We’ve launched a new two year program for startups in Media City Bergen. In this blog, written by Kelly Moulton, you can read about the new program. Moulton is a Business Development Consultant at BTO, working with Mediekuben.
17.08.2017

Mediekuben is a collaboration between the BTO team (Anders Haugland, Hilde Reneè Indresøvde, Tor Arne Fanghol, Kjetil Myhren-Berge, Hans Hag) and the NCE Media team (Anne Jacobsen, Rune Smistad, Petter Omdal), with generous support from Ingrid Guddal at Innovation Norway.

The first three months will be an accelerated program culminating in a first high stakes Investor Pitch Day.

The goal is to raise the seed funding — 2m kr.

What types of companies are we looking for?

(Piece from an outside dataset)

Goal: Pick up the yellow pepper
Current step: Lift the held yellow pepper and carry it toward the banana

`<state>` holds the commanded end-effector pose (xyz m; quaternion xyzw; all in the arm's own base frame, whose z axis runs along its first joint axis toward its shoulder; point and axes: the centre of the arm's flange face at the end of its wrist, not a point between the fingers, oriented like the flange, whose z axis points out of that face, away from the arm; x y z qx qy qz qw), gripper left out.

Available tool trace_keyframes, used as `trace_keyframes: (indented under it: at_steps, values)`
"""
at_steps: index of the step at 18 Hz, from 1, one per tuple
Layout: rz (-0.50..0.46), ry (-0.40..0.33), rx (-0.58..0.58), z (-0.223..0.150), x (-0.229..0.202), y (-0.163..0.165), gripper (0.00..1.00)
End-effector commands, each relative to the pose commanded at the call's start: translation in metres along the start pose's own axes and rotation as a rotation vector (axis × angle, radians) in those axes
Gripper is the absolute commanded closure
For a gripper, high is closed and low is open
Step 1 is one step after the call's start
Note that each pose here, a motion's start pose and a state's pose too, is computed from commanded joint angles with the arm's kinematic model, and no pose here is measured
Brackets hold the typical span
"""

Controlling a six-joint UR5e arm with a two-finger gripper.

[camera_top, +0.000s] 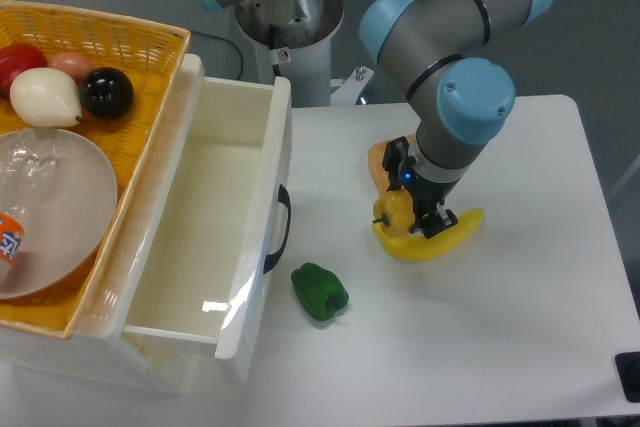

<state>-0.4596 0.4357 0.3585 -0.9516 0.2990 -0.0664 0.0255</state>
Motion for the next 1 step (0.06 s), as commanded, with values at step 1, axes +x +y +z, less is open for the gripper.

  • Startups focused on delighting consumers
  • Startups enabling companies to delight consumers
  • Startups with Creative at the Core.
  • Founders seeking to solve their own problems and/or build things they would love to use

We are delighted to announce our initial cohort of 7 Founders who are already at work:

  1. Espen Morild is launching a podcast studio with original content.
  2. Kristin Grostad is launching a marketplace for trading second hand clothes — Swancy.
  3. Jan Terje Espeland has in fact already launched Bergensia.com, The Sustainable Gazette.
  4. Gudmundur Ebenezer, Angel Challenge Winner, has launched Lifekeys.no, an online psychological counselling service.
  5. Melanie Burford has launched Silvereye Pictures, a video storytelling agency that is helping Nordic companies tell their stories to the world.
  6. Gianni Chiarparini is in stealth mode with a musictech offering.
  7. I and Dennis Lien will also be working on a small seed fund. We are raising money to invest in the stars.

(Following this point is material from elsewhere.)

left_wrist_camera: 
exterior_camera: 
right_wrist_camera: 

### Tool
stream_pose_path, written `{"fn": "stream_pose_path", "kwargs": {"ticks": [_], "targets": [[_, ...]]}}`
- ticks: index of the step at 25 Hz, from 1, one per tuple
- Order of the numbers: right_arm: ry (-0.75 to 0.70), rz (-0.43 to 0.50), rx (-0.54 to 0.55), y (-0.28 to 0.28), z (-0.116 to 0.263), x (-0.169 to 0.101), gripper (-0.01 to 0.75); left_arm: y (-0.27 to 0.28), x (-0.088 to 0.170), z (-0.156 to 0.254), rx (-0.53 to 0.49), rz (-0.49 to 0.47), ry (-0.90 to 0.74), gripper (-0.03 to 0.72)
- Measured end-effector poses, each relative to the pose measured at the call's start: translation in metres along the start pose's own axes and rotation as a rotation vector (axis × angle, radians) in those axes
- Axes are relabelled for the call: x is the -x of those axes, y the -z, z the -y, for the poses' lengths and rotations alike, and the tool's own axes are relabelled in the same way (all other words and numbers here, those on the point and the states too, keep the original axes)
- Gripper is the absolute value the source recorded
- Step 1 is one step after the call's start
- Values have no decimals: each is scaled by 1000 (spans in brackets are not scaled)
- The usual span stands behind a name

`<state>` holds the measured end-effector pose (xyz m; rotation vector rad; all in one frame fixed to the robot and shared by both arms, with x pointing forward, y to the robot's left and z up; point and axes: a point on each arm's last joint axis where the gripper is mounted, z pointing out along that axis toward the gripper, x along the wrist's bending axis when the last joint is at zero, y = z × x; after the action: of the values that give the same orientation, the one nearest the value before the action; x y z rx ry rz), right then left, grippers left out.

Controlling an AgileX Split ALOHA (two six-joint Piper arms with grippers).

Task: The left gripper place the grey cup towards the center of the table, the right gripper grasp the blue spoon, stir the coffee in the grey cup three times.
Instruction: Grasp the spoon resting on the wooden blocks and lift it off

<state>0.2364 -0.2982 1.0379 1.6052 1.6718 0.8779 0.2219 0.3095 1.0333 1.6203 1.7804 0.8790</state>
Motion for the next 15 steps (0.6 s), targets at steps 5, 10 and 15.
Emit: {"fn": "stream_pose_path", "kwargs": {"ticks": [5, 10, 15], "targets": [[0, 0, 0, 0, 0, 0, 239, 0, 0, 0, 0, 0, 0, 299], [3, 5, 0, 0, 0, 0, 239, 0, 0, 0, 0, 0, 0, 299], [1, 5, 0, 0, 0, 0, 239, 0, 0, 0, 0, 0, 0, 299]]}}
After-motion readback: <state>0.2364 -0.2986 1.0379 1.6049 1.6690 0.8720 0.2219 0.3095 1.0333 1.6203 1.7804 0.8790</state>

And there are a number of new applications we are currently sifting through now. It´s a rolling admissions process here.

We shall focus first on doing things that don’t scale. That’s right — do not scale.

Cliched phrases you will not be hearing from us:

“You need to get big fast or die” or

“Yeah great, but does it scale?” or

“Be prepared to give everything else up your first few years in order to succeed”

etc.

We are focused instead on acquiring customers “manually.” One by one. And we’re going to be focused on making those first few 100 customers insanely happy with us.

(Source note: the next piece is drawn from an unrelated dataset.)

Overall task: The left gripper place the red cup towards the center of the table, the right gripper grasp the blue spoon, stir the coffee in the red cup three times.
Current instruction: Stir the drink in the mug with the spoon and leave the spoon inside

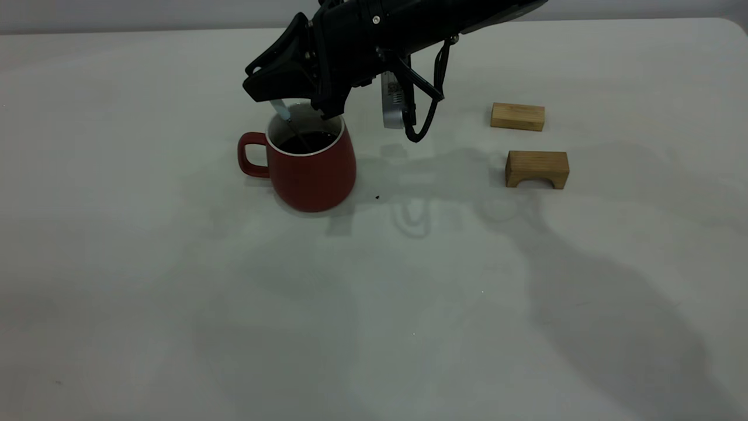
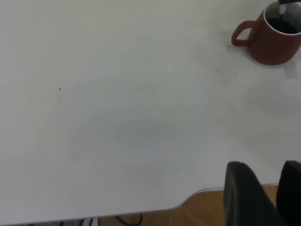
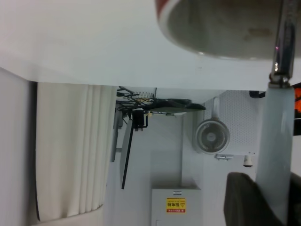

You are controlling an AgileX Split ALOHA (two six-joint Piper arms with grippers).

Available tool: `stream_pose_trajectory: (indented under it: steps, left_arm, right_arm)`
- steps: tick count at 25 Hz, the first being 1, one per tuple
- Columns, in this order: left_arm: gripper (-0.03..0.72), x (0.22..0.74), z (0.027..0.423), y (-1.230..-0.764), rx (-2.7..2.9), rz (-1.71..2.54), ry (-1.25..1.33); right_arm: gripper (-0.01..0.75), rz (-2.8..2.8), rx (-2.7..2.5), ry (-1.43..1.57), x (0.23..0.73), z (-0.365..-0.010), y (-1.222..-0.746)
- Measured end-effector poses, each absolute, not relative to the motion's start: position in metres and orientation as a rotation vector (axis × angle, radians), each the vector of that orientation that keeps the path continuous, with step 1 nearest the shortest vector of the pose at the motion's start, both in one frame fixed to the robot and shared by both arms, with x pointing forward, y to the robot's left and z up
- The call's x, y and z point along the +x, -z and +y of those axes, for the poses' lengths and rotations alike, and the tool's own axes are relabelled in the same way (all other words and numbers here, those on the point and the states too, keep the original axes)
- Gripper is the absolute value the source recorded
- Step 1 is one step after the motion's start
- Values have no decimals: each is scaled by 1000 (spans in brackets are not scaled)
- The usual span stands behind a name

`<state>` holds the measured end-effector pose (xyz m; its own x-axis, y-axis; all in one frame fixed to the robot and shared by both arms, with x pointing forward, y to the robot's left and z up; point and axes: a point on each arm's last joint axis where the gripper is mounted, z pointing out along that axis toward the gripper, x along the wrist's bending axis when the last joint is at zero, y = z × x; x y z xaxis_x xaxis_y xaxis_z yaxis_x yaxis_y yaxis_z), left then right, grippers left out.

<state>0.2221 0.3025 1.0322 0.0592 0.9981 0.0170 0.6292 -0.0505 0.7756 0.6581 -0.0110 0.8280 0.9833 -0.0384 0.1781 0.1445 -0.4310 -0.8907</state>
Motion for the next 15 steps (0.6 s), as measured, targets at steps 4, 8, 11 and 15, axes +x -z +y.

We focus on the consumer experience rather than the product “spec.”

We focus on taking consumer delight, service and satisfaction to the extreme.

As Paul Graham of Y Combinator writes:

“Airbnb is a classic example of this technique. Marketplaces are so hard to get rolling that you should expect to take heroic measures at first. In Airbnb’s case, these consisted of going door to door in New York, recruiting new users and helping existing ones improve their listings. Airbnb now seems like an unstoppable juggernaut, but early on it was so fragile that about 30 days of going out and engaging in person with users made the difference between success and failure.”

And we do all this while helping each other maintain a healthy outlook on life. We find our stride rather than sprint until we run out of air.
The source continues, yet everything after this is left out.